They follow kent command conventions. This means executing the command with no arguments will show usage/help. Most also follow UNIX/Linux conventions by showing usage when run with the -h or --help flags.

Most UNIX software is designed to be minimimalist. This is ideal for UNIX power tools, as it makes dealing with data easier in pipelines.

On the other hand, most of my software is not designed to be part of a pipeline. These tools were designed to format the data for non-programmers to read more easily. Output tends to have columns formatted to align, lots of color, and spacing on the top, left and bottom. This would throw a wrench in the gears of most data pipelines.

Contribute
General purpose software (standalone scripts)
Ontogeny Toolkit (extensions to your bash startup file)
Data Wrangling
Installation

Contribute

$ git clone https://github.com/claymfischer/ontogeny.git

$ vi file.txt

$ git pull

$ git add file.txt

$ git commit -m "Adding file.txt"

$ git diff --stat --cached origin/master

$ git log --stat --pretty=short --graph

$ git push

Standalone software

This software is not specific to internal work projects, and much of it can be employed for any general command-line use in bioinformatics.

[view source] Highlight
[view source] Color-code columns
[view source] Color-code sequence data
[view source] Transfer files
[view source] [view source] New ls and list
[view source] About
[view source] List contents
[view source] Change your command prompt for no good reason

Visualize patterns in files: `highlight`

[view source]

Highlight any number of search patterns with a variety of colors. Can accept stdin (piped input) or use files, and can pipe out (for example to less -R). It also has extensive regex support. Protips and specifics are available in the documentation and usage.

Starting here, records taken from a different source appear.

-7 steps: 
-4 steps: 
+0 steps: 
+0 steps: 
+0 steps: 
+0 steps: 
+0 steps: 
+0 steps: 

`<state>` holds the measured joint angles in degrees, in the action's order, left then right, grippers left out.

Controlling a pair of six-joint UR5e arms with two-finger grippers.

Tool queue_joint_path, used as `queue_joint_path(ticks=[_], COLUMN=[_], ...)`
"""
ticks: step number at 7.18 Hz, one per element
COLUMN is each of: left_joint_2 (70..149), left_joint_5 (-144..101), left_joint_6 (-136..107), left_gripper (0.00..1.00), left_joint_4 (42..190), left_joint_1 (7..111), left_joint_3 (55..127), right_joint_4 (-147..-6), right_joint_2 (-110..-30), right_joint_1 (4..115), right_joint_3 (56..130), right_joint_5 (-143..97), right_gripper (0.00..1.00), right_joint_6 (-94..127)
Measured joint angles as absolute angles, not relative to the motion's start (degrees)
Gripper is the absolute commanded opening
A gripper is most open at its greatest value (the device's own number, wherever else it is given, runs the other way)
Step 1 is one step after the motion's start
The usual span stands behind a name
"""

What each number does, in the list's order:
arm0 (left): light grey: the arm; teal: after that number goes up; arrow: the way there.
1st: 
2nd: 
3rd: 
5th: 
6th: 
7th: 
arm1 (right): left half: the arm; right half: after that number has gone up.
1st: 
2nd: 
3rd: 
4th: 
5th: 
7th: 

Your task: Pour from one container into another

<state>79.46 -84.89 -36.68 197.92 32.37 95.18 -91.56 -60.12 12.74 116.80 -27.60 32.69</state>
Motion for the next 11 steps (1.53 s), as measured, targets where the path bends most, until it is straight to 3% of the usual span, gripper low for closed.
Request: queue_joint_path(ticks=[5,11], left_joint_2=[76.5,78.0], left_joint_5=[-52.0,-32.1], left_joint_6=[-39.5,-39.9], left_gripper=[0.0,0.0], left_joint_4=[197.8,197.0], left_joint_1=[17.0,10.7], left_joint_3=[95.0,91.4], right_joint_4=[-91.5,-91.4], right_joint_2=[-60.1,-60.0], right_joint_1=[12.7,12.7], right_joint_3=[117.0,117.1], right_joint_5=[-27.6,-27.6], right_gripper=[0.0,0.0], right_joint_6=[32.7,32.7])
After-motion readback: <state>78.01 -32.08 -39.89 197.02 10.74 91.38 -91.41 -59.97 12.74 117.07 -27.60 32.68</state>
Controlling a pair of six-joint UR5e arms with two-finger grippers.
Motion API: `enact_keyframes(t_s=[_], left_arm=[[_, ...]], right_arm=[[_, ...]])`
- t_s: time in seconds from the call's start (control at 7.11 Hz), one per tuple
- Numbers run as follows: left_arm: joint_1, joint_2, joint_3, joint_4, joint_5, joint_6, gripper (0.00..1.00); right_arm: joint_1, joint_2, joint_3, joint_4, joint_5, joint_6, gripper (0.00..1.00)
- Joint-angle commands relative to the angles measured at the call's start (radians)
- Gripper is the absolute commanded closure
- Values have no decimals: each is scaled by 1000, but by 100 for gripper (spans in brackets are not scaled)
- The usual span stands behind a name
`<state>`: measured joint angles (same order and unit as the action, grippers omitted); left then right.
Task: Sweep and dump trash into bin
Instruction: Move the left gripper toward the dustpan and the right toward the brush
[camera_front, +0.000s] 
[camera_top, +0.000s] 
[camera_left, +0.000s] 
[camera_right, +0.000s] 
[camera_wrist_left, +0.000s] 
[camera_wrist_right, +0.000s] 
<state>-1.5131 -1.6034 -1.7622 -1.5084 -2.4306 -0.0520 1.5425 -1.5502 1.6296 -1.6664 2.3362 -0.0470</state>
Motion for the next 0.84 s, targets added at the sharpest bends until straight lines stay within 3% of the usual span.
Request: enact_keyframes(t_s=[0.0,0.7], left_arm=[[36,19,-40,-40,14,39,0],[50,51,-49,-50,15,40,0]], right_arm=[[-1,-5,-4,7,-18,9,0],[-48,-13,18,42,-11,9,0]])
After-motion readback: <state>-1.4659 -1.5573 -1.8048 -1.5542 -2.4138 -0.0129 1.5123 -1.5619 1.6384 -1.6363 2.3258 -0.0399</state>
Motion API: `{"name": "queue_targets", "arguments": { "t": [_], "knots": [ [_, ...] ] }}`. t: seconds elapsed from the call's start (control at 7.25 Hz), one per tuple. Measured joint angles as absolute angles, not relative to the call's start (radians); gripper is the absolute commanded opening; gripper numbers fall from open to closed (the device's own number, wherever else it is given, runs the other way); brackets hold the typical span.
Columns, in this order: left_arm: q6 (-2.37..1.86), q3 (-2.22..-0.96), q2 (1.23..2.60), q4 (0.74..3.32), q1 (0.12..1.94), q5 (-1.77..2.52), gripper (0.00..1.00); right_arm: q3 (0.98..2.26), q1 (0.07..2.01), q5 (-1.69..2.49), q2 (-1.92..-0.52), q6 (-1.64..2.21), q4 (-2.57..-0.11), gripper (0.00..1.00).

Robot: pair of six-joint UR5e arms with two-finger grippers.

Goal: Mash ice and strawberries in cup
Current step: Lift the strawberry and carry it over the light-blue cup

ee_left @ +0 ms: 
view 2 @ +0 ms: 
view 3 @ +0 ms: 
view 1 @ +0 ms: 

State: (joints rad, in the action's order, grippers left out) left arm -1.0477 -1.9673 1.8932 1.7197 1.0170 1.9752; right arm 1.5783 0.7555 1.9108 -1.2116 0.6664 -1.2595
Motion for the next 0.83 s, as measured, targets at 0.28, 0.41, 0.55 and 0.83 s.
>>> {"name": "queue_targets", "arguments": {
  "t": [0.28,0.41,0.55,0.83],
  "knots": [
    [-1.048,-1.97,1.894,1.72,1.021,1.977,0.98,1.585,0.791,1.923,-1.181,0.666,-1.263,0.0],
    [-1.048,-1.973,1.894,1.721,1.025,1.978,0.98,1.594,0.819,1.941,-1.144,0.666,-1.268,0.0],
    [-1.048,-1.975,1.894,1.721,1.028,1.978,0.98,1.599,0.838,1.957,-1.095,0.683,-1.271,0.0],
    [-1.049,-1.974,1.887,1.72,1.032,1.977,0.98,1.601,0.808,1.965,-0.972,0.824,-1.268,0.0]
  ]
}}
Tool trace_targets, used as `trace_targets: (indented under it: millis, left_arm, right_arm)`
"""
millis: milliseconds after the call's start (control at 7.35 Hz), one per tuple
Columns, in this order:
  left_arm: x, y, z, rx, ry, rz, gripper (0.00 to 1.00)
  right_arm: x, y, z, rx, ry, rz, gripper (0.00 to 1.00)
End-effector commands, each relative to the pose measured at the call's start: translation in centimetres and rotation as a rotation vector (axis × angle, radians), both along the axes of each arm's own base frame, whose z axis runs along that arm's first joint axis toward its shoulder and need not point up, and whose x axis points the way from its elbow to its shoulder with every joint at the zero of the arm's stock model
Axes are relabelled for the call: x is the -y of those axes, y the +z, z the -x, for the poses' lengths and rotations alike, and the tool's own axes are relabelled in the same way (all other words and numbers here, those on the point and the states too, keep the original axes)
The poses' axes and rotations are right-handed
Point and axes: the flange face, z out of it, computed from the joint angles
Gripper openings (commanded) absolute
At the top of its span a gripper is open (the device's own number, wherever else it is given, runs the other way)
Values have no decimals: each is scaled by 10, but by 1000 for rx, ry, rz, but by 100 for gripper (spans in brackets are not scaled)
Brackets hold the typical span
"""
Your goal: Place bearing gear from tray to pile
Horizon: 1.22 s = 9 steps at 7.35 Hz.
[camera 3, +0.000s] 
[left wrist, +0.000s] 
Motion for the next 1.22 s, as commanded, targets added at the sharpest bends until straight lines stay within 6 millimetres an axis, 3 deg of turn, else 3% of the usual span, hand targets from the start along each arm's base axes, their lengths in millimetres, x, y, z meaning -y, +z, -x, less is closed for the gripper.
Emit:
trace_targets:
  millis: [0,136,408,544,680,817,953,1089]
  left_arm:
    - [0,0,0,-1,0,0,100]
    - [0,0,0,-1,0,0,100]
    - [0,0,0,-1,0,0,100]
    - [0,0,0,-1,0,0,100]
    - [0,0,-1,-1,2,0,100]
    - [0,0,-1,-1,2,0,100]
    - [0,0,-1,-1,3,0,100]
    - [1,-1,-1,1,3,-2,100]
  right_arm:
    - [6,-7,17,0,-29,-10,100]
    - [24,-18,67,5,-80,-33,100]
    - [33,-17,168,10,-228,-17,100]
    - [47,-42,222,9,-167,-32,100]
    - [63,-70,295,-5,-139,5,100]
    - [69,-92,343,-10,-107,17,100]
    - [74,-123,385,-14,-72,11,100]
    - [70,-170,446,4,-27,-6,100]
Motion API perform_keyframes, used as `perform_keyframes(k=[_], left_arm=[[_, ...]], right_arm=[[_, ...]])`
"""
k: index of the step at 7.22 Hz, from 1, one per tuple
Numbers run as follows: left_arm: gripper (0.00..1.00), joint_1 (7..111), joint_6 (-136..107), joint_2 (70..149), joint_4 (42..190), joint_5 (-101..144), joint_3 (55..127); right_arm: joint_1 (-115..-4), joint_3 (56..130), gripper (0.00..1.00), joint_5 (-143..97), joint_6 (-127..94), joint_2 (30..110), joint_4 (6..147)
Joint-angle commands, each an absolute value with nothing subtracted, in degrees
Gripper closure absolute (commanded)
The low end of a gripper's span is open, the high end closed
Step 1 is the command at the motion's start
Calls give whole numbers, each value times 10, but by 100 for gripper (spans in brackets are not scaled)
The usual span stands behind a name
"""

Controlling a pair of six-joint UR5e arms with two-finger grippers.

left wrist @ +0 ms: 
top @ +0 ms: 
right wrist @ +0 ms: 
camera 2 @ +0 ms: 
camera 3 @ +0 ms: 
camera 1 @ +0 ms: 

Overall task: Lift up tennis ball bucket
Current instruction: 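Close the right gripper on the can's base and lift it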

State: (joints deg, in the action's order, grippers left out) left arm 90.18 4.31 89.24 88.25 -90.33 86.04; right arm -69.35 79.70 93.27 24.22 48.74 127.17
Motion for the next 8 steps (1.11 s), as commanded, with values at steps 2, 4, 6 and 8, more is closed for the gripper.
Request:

$ highlight file.txt pattern1 pattern2 ... pattern{n}

Learn more

Input: stdin pipedinput file.txt "multiple.txt files.txt" file.*

Input examples:

$ highlight *.txt pattern1 pattern2 ... pattern*n*

$ highlight "file.txt file2.txt" pattern1 pattern2 ... pattern*n*

$ cat file.txt | grep pattern1 | highlight stdin pattern2 pattern3 | less -R

$ cat file.txt | grep pattern1 | highlight pipedinput pattern2 pattern3 | less -R

pipedinput and stdin are both the same, but stdin will show you a color legend of what you're highlighting.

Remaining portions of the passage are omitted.